In mid-2020, the father attended X’s school to pick him up. At the time, the mother had stopped facilitating X’s time with the father and they had not seen each other since early 2020. It is recorded in the file note from X’s school that the principal informed X that he was going home with the father and in response X began to cry and expressed that he did not want to go. Due to X’s distressed state, the father was told that the school had a duty of care to the child, and he would not be able to take X home. The school principal called the mother who presented at school and later took X home. The father does not believe that the file note is an accurate account of what had happened, however no objection was made to the evidence, nor was the principal required for cross-examination.
A few days later, the father requested police to attend the mother’s residence and conduct a welfare check. The following day, police attended the mother’s home to conduct another welfare check at the father’s request from the previous day. Police records indicate that the mother was not facilitating X’s time with the father as she said that she could not know if the father was adhering to the COVID-19 health restrictions (as were then in place). On this occasion, the father sent the mother numerous text messages, emails and phone calls requesting that she deliver X to the father’s residence or allow the father to pick him up (Exhibit 28), which the mother experienced as being “bombarded” by messages. The mother provided police with a 72-page document of emails and texts that she received from the father. Police found no issue with X in the mother’s care.
In mid-2020, the father again attended upon X’s school. It is recorded in school notes that the father expressed concern that X was not attending school and blamed the mother for keeping him away from school. The father had also reported X’s absence to police and requested a welfare check on X. As a result, police contacted the school regarding the ongoing situation between X and his parents.
A DCJ triage document dated mid-2020 records that the father called due to his concerns that X’s mental health was deteriorating in the mother’s care as a result of her “manipulating, irrational and delusional behaviour” (Exhibit 28). The father alleged that X was showing early signs of psychosis when he was stressed and spoke in “dark and demonic voices” emulating the mother. The document also noted that there had been over 40 reports made for X in that year alone (2020).
Court Proceedings filed in 2020
On 3 September 2020, the father commenced parenting proceedings in the Federal Circuit Court seeking both interim and final orders for X to live with the mother and spend substantial time with him, including orders for X to travel internationally with the father. In her Response filed November 2020, the mother sought sole parental responsibility and that X’s time with the father be supervised on an interim basis.
On 4 June 2021, following a contested interim hearing, orders were made for X to live with the mother and spend supervised time with the father as agreed, and failing agreement, for three hours on a monthly basis at a professional contact centre. X spent supervised time with the father between July 2021 and February 2022.

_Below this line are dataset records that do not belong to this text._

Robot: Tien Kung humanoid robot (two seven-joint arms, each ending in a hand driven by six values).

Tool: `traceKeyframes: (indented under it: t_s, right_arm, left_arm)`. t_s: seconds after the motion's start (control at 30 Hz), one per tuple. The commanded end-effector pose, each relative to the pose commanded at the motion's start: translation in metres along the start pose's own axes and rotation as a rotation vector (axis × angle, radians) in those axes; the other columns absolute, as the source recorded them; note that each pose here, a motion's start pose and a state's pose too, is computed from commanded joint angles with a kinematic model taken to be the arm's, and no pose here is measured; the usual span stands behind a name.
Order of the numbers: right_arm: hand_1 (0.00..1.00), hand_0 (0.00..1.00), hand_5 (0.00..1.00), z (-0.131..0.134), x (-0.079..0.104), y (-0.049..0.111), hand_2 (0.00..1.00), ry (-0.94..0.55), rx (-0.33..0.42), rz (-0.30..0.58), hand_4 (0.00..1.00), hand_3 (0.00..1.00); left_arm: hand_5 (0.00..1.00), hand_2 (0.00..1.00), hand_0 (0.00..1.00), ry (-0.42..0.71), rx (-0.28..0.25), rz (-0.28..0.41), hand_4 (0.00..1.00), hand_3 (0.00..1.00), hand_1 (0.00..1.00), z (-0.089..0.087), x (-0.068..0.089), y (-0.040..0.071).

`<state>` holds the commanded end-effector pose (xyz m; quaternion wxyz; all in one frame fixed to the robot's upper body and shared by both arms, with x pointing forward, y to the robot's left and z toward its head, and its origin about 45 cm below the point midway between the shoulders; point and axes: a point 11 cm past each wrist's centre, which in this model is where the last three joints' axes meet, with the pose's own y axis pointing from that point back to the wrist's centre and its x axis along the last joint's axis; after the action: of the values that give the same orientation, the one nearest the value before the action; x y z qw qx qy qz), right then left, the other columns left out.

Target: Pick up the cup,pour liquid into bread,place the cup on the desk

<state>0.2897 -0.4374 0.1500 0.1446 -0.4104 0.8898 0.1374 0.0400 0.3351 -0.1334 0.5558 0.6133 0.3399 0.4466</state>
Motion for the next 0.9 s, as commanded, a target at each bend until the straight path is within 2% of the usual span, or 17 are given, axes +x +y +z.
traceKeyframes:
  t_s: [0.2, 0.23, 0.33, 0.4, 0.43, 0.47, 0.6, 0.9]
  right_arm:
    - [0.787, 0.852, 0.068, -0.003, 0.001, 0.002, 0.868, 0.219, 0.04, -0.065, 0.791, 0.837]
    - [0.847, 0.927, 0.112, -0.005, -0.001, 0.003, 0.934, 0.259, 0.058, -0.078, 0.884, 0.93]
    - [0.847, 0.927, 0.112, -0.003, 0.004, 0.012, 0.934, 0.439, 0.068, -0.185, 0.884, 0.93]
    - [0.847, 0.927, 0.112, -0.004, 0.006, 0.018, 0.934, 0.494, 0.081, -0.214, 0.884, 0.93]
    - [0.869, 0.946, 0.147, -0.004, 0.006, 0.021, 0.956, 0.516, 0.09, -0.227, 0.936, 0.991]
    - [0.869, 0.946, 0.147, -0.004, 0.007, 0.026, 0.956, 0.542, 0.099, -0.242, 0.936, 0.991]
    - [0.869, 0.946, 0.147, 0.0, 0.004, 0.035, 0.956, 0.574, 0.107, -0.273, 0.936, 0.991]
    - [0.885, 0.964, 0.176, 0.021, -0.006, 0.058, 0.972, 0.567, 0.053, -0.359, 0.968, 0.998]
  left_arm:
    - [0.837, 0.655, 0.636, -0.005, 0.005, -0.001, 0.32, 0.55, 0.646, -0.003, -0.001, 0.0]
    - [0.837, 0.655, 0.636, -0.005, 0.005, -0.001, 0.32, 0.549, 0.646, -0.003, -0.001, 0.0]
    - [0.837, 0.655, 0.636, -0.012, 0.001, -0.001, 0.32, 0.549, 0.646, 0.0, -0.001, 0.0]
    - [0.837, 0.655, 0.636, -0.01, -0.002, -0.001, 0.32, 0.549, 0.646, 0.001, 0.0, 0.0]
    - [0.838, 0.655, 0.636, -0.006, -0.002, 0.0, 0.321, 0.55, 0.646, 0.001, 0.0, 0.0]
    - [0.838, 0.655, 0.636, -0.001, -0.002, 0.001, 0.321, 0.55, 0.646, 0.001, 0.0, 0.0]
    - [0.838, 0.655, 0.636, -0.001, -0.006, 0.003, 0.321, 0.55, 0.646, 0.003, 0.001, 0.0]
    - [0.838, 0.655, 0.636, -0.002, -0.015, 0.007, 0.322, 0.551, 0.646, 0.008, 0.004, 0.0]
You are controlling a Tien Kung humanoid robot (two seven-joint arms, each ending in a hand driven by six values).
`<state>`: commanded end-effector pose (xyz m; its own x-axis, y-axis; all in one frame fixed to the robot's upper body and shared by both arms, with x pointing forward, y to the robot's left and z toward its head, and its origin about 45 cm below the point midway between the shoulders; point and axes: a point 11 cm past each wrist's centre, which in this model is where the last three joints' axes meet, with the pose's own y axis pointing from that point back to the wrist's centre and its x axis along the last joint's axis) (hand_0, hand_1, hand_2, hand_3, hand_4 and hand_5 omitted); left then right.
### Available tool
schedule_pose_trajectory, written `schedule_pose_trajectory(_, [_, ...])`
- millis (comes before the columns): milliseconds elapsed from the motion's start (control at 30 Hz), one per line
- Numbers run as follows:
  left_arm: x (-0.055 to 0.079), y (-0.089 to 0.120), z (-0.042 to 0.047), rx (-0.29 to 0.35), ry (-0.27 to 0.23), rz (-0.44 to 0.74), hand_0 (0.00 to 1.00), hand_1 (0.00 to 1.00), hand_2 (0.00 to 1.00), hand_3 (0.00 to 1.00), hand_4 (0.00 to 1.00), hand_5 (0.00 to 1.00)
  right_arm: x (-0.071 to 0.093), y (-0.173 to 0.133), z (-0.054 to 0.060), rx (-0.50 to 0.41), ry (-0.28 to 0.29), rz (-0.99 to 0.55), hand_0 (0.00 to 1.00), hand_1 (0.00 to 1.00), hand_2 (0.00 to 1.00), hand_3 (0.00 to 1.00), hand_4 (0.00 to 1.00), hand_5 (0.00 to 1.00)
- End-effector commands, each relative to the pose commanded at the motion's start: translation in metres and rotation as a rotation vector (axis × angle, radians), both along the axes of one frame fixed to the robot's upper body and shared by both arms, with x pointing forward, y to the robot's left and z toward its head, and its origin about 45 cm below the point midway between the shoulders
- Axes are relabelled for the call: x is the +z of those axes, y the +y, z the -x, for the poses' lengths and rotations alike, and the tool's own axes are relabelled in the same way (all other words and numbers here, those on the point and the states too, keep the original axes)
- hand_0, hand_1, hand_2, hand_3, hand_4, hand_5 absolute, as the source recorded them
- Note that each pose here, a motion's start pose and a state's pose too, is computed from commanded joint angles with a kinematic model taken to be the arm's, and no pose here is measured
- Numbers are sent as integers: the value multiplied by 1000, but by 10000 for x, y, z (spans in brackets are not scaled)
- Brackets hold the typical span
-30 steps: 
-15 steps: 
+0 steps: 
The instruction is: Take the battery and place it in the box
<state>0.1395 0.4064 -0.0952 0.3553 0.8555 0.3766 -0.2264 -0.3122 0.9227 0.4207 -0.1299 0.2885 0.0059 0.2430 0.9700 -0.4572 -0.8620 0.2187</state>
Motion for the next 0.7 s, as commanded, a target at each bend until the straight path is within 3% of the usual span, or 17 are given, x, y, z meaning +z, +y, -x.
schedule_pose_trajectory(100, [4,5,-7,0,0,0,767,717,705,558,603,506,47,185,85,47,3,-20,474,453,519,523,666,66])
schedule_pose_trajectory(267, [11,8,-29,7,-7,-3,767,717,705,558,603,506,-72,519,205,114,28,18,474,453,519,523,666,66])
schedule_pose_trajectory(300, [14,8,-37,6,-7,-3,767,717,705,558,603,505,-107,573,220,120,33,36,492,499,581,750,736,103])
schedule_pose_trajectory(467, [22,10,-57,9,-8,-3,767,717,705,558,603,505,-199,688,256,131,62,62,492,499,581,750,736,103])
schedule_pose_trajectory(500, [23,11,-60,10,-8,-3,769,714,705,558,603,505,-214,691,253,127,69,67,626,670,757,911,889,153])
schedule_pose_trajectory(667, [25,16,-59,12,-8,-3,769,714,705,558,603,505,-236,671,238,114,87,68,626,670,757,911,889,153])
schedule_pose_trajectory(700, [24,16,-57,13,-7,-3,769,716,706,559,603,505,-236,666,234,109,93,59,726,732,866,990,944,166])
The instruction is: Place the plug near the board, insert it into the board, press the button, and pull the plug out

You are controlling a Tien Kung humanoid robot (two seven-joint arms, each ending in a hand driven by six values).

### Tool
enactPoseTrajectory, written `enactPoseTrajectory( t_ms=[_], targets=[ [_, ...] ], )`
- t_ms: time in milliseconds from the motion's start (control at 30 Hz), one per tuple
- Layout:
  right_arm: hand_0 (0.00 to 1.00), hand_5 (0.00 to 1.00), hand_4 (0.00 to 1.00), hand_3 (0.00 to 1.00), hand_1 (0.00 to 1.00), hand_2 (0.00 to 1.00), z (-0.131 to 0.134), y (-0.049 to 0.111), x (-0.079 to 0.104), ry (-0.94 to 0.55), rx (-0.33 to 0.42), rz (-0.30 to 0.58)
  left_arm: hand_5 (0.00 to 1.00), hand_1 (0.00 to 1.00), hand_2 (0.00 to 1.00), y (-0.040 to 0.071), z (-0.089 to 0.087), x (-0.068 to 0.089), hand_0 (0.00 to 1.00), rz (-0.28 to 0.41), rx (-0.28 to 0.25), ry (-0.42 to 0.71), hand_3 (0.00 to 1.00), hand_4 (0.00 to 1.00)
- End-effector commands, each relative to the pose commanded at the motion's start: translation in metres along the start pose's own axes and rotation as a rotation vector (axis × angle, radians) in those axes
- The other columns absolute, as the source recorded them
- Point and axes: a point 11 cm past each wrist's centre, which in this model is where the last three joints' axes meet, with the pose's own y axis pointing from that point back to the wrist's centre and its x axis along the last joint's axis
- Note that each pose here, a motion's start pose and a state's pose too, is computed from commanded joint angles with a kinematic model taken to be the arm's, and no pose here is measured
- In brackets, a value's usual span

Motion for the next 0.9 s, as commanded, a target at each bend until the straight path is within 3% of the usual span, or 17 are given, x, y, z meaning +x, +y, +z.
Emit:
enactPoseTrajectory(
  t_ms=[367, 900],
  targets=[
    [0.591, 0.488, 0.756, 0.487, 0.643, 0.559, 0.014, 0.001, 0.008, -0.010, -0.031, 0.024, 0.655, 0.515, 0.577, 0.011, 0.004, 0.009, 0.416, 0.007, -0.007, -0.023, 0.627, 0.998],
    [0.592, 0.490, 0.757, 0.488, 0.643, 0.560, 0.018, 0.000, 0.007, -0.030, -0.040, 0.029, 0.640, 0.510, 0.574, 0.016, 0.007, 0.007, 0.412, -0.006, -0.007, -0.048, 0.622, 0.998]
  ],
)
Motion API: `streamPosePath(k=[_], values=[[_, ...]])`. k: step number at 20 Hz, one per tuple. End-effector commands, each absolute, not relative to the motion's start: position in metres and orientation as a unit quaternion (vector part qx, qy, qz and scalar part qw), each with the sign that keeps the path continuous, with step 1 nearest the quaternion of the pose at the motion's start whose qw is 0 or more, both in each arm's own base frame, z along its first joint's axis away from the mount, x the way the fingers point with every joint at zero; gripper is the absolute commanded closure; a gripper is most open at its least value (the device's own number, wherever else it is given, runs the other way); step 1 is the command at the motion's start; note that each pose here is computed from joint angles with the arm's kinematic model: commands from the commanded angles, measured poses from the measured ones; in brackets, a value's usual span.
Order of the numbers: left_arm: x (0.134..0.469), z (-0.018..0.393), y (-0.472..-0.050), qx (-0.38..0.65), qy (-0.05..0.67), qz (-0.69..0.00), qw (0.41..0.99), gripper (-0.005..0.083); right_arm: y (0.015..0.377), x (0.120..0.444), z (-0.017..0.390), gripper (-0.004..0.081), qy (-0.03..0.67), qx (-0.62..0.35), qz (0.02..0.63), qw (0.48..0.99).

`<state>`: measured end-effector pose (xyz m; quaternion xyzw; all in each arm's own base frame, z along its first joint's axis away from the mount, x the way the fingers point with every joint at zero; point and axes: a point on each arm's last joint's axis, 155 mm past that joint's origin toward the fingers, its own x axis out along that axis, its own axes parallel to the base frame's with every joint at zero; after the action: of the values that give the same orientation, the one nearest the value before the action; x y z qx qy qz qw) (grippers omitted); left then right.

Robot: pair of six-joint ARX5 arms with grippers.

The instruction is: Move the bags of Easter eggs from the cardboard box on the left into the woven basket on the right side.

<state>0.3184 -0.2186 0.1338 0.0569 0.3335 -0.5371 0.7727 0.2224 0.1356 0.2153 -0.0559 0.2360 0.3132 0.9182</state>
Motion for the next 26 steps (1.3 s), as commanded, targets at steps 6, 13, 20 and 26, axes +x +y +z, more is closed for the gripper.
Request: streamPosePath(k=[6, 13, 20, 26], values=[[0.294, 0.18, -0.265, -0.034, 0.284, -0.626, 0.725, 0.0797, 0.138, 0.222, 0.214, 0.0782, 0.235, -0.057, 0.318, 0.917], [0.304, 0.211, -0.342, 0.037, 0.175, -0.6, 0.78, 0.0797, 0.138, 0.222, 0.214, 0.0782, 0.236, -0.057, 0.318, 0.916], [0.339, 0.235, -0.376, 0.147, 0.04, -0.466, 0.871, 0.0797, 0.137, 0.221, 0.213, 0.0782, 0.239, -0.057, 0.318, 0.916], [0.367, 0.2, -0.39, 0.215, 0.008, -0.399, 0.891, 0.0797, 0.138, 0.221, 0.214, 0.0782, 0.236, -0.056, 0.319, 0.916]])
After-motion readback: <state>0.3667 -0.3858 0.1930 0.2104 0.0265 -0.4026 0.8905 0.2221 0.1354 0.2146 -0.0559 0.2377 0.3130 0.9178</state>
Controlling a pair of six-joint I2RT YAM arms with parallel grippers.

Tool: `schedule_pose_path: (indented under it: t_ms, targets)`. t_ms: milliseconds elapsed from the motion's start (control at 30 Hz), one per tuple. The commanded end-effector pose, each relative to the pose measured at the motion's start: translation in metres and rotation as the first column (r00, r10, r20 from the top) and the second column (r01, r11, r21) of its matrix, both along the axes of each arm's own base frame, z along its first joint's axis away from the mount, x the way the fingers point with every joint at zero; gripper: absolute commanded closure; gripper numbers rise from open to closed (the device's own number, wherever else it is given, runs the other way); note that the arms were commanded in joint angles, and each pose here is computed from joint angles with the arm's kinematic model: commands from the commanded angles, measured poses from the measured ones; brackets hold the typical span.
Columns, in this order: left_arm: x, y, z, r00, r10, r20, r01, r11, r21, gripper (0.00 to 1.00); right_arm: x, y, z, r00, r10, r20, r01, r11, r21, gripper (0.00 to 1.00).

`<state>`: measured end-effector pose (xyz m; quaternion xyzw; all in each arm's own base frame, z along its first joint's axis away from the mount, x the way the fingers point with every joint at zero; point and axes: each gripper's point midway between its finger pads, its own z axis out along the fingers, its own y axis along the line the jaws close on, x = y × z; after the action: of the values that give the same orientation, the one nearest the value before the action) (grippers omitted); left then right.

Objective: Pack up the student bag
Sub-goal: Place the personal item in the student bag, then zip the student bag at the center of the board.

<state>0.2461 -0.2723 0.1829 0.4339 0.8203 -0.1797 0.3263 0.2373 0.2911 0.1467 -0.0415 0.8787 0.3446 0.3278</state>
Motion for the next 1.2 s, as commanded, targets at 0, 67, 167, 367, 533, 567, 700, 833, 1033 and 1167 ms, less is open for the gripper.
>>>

In October 2021, after a supervised contact visit, the supervisor informed the mother that the visit between X and father did not go well, and X had asked what the time was on numerous occasions and expressed that he wanted to go home. The conversations between the father and child were observed to be a “little awkward”. It was observed that the father took X’s fidget spinner from his hand and did not give the fidget spinner back despite X asking repeatedly. The father then threw the fidget spinner and asked X to go and get it as he “knew where it was”, in a “very dismissive tone”. The contact report states X was very anxious and the father was not responding in an appropriate manner. The father says that this record is “damning and inaccurate” as the conversations were not awkward, but in the father’s view the supervisor was awkward. He maintained that it was a “meaningless” report and the account that X was anxious was “made up” and “not a fact”.
On 6 February 2022, the mother’s solicitor and the ICL (at the time) received an email from the father informing them that he could no longer afford the costs associated with the contact service engaged with X. Between February and May 2022, X did not spend time with the father. When time recommenced in May 2022, it was reduced from three hours to two hours on a monthly basis.
In October 2022, during a contact visit, the father was observed to sound frustrated that the contact between himself and child was occurring on a monthly rather than a fortnightly basis. The contact service staff told the father that based on their assessment it was in X’s best interests for visits to occur on a monthly basis as per the Court orders at the time. The contact service records indicate that the father appeared to sound defiant (which the father denies) and continued to question why they were following the orders and what the mother wants. The father informed the staff that he had completed multiple courses and told them of research that he said supports his claim that there has been parental alienation (by the mother), and that it is harming the relationship between X and the father instead of rebuilding it.
In February 2023, following a supervised contact visit with the father, the supervisor informed the mother that X had told her that he did not want to see the father at the centre. X was observed to not be smiling but had a serious expression on his face.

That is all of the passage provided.